■ Problem statement: Only the lines with "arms" in the entries below belong in the answer; please copy them.

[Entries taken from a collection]
========================================================================

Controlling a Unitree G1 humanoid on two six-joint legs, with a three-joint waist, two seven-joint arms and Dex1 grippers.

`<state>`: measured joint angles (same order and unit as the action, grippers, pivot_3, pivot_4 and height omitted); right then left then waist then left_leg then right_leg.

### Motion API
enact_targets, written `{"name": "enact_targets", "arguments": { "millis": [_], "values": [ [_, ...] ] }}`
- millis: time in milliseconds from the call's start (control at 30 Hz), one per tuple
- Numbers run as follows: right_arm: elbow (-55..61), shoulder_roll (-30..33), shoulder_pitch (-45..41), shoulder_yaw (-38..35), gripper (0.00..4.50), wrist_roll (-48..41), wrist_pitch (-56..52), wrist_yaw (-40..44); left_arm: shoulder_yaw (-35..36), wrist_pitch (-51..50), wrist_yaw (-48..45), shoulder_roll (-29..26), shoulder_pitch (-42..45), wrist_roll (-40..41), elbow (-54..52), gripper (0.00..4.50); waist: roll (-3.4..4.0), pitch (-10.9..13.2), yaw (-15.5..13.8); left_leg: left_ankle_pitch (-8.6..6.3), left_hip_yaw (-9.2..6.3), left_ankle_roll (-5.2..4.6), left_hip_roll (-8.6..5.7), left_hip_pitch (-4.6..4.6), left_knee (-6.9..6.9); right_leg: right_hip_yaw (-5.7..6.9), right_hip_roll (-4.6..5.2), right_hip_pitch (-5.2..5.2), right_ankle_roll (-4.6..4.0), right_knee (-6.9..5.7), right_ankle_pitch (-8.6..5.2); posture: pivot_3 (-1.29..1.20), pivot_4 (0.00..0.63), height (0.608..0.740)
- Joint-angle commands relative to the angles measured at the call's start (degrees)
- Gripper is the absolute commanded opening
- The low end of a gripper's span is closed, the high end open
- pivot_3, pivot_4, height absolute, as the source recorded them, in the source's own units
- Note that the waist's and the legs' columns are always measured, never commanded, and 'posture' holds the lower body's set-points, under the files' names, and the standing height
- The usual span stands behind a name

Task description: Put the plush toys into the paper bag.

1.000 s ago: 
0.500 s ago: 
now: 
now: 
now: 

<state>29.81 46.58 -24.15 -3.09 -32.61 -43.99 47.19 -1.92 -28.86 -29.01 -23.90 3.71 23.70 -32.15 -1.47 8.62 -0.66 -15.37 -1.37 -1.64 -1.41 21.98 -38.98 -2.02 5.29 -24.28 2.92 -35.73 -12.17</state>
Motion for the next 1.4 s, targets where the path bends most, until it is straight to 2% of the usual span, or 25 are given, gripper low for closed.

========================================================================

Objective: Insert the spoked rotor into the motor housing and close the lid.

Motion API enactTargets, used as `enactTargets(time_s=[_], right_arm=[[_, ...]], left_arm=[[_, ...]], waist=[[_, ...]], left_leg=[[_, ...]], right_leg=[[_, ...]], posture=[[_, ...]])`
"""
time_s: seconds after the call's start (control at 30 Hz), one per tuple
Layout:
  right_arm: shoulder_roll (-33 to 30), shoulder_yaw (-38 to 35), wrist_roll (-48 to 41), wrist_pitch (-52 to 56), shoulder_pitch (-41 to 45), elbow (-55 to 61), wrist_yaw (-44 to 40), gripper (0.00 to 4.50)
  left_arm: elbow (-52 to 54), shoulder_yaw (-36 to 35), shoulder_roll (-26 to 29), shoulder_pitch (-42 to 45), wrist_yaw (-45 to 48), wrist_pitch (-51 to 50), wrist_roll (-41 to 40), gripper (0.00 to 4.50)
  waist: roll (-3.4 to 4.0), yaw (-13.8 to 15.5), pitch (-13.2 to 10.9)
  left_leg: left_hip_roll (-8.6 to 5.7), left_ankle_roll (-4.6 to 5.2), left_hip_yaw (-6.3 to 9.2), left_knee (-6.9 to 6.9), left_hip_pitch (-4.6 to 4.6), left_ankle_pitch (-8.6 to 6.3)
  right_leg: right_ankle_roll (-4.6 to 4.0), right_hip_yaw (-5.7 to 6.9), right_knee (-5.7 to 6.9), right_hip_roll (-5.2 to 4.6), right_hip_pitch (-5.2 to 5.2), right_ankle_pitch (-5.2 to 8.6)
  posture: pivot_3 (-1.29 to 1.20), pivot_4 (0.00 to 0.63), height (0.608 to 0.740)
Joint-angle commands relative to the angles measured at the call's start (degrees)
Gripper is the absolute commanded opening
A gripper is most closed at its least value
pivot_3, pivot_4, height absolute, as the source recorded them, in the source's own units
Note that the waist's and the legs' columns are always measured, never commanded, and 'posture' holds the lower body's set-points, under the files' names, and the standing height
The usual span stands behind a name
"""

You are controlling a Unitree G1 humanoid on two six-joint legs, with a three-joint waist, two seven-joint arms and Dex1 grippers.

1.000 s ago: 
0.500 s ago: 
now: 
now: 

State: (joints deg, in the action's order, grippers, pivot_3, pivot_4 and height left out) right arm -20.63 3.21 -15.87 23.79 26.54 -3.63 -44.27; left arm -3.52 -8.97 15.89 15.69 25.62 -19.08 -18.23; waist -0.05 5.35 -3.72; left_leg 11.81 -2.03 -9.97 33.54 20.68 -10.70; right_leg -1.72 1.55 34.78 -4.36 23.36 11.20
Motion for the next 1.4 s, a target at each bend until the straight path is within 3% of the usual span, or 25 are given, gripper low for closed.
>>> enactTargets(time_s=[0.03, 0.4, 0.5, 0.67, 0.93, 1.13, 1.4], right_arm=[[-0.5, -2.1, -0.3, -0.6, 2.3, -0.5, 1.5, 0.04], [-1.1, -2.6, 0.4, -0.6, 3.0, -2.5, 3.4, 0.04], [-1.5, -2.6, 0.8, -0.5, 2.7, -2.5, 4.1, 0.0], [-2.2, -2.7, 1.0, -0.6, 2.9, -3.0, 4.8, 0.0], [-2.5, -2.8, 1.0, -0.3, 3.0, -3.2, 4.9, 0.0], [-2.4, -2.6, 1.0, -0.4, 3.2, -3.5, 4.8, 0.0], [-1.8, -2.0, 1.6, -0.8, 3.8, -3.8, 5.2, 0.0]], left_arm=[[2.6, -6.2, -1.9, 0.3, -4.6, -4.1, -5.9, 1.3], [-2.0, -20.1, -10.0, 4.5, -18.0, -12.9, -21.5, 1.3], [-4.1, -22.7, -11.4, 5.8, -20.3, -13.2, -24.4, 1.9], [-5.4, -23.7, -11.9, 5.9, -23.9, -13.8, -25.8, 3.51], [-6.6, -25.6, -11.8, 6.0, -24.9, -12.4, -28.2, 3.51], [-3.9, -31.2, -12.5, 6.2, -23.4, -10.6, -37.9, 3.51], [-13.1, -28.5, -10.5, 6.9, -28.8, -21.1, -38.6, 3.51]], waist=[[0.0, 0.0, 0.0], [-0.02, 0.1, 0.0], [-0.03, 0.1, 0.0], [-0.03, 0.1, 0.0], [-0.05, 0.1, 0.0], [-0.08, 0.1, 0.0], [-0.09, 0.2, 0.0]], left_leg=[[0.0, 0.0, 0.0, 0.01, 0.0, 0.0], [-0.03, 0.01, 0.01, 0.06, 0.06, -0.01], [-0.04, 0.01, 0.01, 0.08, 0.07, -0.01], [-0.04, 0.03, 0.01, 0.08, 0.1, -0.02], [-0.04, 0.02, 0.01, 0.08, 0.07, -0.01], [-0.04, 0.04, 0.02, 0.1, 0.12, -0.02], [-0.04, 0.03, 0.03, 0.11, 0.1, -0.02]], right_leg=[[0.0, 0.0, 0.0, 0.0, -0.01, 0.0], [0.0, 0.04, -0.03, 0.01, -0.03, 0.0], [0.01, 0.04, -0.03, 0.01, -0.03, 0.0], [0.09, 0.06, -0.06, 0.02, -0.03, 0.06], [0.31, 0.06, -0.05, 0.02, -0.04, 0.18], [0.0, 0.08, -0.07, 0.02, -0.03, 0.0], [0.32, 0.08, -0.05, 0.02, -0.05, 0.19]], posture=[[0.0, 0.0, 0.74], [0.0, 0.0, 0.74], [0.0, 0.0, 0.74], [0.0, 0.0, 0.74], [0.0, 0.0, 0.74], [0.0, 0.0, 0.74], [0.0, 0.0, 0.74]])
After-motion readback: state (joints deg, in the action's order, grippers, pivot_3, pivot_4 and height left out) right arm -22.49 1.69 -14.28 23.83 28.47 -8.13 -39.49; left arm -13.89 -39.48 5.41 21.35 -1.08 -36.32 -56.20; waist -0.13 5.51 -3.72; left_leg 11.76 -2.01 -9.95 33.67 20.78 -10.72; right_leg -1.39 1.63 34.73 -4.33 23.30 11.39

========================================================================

■ Answer box:
Controlling a Unitree G1 humanoid on two six-joint legs, with a three-joint waist, two seven-joint arms and Dex1 grippers.
You are controlling a Unitree G1 humanoid on two six-joint legs, with a three-joint waist, two seven-joint arms and Dex1 grippers.

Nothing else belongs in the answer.